# [Instructions for the task]
Give back an exact copy of the lines in the records below, from the line that has "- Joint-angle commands" through the line that has "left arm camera", and nothing besides.

[Records from a collection]
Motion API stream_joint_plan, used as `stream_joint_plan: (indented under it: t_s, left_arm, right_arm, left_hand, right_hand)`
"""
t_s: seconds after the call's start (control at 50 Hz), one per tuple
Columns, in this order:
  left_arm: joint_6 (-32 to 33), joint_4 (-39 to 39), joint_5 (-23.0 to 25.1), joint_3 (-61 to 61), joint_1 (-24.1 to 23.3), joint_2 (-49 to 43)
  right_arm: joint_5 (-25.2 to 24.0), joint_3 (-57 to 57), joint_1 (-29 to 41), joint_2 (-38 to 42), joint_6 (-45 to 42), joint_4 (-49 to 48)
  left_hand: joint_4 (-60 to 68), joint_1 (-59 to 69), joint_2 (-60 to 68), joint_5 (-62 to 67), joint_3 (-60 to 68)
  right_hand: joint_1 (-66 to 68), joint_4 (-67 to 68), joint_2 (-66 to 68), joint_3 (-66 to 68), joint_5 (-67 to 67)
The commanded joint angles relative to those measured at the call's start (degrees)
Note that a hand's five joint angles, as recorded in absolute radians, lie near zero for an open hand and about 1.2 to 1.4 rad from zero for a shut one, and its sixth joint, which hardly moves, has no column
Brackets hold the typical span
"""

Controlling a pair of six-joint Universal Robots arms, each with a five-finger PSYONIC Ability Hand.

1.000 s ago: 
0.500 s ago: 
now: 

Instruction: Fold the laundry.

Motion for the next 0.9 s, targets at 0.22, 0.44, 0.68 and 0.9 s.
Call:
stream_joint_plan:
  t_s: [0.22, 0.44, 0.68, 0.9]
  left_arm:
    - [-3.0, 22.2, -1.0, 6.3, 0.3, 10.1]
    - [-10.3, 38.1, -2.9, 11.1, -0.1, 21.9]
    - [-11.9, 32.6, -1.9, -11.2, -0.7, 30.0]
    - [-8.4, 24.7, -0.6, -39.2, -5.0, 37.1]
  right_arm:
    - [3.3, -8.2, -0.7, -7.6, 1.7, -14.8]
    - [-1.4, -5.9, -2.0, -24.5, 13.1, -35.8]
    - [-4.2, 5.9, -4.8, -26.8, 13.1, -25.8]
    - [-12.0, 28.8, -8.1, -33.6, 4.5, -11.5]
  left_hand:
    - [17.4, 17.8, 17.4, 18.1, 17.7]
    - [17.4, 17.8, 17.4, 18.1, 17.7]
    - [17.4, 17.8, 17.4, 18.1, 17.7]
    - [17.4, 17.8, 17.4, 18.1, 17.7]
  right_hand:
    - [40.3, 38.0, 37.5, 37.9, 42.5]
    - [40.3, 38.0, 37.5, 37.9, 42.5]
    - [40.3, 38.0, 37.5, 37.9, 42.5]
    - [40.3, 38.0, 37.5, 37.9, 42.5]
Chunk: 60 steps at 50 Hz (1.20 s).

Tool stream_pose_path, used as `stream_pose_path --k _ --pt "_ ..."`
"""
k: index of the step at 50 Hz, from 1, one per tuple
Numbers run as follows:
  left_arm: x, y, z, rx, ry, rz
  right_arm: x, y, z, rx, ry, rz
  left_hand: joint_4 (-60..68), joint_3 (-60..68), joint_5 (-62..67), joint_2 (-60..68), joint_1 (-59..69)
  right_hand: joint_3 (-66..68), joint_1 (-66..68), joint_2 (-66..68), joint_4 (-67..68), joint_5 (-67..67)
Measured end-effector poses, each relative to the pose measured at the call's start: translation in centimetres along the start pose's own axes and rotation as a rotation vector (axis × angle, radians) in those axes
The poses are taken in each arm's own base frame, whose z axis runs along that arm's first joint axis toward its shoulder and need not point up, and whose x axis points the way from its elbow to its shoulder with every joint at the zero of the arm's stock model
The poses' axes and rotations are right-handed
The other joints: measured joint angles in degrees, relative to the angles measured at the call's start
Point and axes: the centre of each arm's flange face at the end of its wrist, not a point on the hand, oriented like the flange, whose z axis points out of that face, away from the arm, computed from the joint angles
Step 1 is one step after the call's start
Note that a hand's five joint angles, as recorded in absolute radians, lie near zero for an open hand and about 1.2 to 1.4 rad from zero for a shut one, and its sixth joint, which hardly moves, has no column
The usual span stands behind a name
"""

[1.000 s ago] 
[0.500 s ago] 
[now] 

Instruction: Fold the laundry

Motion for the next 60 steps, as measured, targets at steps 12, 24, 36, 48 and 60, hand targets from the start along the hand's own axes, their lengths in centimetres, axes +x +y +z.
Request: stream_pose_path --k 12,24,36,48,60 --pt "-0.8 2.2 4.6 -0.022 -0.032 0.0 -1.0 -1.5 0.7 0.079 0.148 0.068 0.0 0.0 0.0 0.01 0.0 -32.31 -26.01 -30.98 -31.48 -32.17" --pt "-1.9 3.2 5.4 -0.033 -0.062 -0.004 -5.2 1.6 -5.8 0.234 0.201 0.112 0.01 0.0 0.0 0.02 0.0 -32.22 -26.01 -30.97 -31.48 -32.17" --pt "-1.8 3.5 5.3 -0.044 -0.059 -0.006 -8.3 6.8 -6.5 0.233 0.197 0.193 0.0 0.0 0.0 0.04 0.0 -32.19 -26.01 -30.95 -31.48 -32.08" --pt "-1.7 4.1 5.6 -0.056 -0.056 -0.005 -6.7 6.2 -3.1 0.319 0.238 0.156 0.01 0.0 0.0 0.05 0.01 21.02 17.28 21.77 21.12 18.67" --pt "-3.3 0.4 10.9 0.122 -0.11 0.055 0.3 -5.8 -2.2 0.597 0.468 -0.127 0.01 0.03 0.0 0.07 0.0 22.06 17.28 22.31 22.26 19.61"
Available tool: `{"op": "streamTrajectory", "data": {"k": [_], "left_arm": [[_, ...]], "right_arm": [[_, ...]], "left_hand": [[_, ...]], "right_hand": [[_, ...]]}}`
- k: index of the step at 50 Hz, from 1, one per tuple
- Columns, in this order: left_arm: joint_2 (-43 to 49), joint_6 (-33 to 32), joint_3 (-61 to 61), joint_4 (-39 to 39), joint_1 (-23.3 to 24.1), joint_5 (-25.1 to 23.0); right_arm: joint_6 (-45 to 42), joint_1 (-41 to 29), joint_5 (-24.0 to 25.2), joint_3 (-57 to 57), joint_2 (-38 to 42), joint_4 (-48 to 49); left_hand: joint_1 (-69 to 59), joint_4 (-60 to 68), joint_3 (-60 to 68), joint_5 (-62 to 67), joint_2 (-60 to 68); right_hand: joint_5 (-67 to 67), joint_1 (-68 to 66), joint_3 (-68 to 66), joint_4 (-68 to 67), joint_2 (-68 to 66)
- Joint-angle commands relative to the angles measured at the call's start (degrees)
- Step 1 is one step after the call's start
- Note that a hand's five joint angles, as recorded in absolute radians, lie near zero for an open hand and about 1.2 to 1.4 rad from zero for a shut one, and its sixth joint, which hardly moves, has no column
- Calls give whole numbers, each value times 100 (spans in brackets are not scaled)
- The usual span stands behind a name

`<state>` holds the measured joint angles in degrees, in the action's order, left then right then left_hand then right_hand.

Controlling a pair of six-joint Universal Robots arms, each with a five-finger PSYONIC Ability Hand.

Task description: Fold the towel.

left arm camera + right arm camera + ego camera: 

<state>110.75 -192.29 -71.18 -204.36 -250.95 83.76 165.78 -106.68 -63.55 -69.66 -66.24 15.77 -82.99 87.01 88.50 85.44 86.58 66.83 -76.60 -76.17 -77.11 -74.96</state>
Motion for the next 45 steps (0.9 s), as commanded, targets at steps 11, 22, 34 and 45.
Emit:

# [Reply]
- Joint-angle commands relative to the angles measured at the call's start (degrees)
- Step 1 is one step after the call's start
- Note that a hand's five joint angles, as recorded in absolute radians, lie near zero for an open hand and about 1.2 to 1.4 rad from zero for a shut one, and its sixth joint, which hardly moves, has no column
- Calls give whole numbers, each value times 100 (spans in brackets are not scaled)
- The usual span stands behind a name

`<state>` holds the measured joint angles in degrees, in the action's order, left then right then left_hand then right_hand.

Controlling a pair of six-joint Universal Robots arms, each with a five-finger PSYONIC Ability Hand.

Task description: Fold the towel.

left arm camera + right arm camera + ego camera: 

No more output will be given for this exercise.